As I see it, political leadership in a democracy requires seeing past the abstractions and embracing the vast diversity of humanity and doing it with humility, listening as best you can not just to those with high positions but to the cacophonous voices of ordinary people and trusting those millions of people, keeping out of their way, not trying to act the all-wise and all-powerful, not letting government act that way. And the word we have for this is freedom.

In the last few years, freedom for the arts has been expanded in the Soviet Union. Some poems, books, music, and works in other fields that were once banned have been made available to the public; and some of those artists who produced them have been recognized. Two weeks ago, because of the work of the Writers Union, the first step was taken to make the Pasternak home at Peredelkino into a museum. In the meantime, some artists in exile -- the stage director Yuri Lubimov, for example -- have been permitted to return and to work, and artists who are here have been allowed a greater range.

We in the United States applaud the new thaw in the arts.
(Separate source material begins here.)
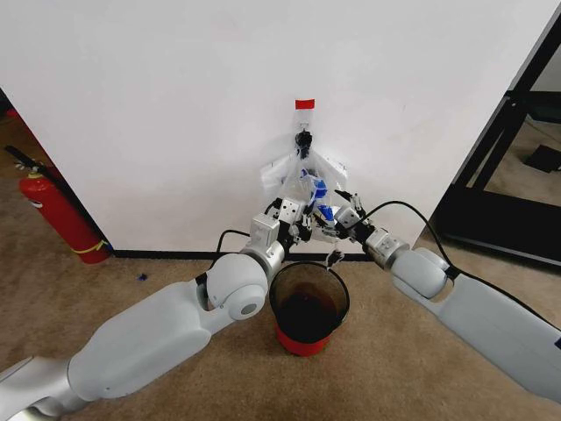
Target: Pick up the garbage bag from the wall and place it over the trash bin.
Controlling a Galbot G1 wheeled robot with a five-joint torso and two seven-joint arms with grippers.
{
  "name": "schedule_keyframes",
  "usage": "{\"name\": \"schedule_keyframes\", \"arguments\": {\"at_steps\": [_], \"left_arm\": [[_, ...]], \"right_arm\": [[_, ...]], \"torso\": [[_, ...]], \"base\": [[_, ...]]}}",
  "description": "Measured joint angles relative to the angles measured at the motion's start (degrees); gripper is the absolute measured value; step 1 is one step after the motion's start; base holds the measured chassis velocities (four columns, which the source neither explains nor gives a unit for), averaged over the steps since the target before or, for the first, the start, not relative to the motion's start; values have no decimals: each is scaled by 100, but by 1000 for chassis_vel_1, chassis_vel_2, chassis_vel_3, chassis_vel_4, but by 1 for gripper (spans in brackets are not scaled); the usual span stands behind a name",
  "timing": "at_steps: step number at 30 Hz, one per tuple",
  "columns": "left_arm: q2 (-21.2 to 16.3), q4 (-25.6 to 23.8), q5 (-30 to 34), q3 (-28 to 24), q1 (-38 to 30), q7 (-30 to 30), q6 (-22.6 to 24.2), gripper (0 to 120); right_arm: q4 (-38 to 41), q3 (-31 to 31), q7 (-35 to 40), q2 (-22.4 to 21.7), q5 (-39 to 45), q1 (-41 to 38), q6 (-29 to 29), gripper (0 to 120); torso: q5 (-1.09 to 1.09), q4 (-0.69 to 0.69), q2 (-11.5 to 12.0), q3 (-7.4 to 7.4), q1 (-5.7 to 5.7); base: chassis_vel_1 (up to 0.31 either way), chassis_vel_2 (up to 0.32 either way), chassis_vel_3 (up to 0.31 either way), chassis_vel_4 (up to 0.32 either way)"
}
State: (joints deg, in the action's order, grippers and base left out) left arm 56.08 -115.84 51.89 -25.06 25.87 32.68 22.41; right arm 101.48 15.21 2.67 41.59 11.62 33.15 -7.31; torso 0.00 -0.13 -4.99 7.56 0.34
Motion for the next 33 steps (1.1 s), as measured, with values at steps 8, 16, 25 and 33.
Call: {"name": "schedule_keyframes", "arguments": {"at_steps": [8,16,25,33], "left_arm": [[0,-11,6,-19,14,5,14,0],[39,-18,10,-24,7,39,19,0],[16,-47,13,-6,37,57,19,0],[42,-67,-184,300,440,22,-113,0]], "right_arm": [[71,-133,-34,-62,-167,220,22,37],[117,-177,-33,-84,-174,278,-80,7],[247,-531,78,-101,-171,619,-85,0],[829,-1709,903,421,1118,2132,-32,0]], "torso": [[0,-1,0,0,0],[0,0,0,0,0],[-1,1,0,0,0],[1,-2,0,0,-1]], "base": [[0,0,0,0],[0,0,0,0],[0,0,0,0],[0,0,0,0]]}}
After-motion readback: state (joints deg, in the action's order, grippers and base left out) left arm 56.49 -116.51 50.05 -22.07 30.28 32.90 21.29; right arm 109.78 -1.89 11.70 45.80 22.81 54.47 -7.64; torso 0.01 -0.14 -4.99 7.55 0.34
We hope to see it go further. We hope to see Mikhail Baryshnikov and Slava Rostropovich, artists Mrs. Reagan and I have seen perform in Washington, perform again in Moscow. We hope to see the works of Aleksandr Solzhenitsyn published in the land he loves. And we hope to see a permanent end to restrictions on the creativity of all artists and writers. We want this not just for your sake but for our own. We believe that the greater the freedoms in other countries the more secure both our own freedoms and peace. And we believe that when the arts in any country are free to blossom the lives of all people are richer.

William Faulkner said of poets -- although he could have been speaking of any of the arts -- it is the poet's privilege to help man endure by lifting his heart, by reminding him of the courage and honor and hope and pride and compassion and pity and sacrifice which have been the glory of our past. The poet's voice need not merely be the record of man. It can be one of the props, the pillars, to help him endure and prevail. Thank you for having me here today and for sharing your thoughts with me, and God bless you all.

Note: The President spoke at 1:44 p.m. in the dining room at the A. Fadeyev Central House of Men of Letters. He was introduced by Vladimir Vasilievich Karpov, first secretary of the board of the Soviet Writers' Union.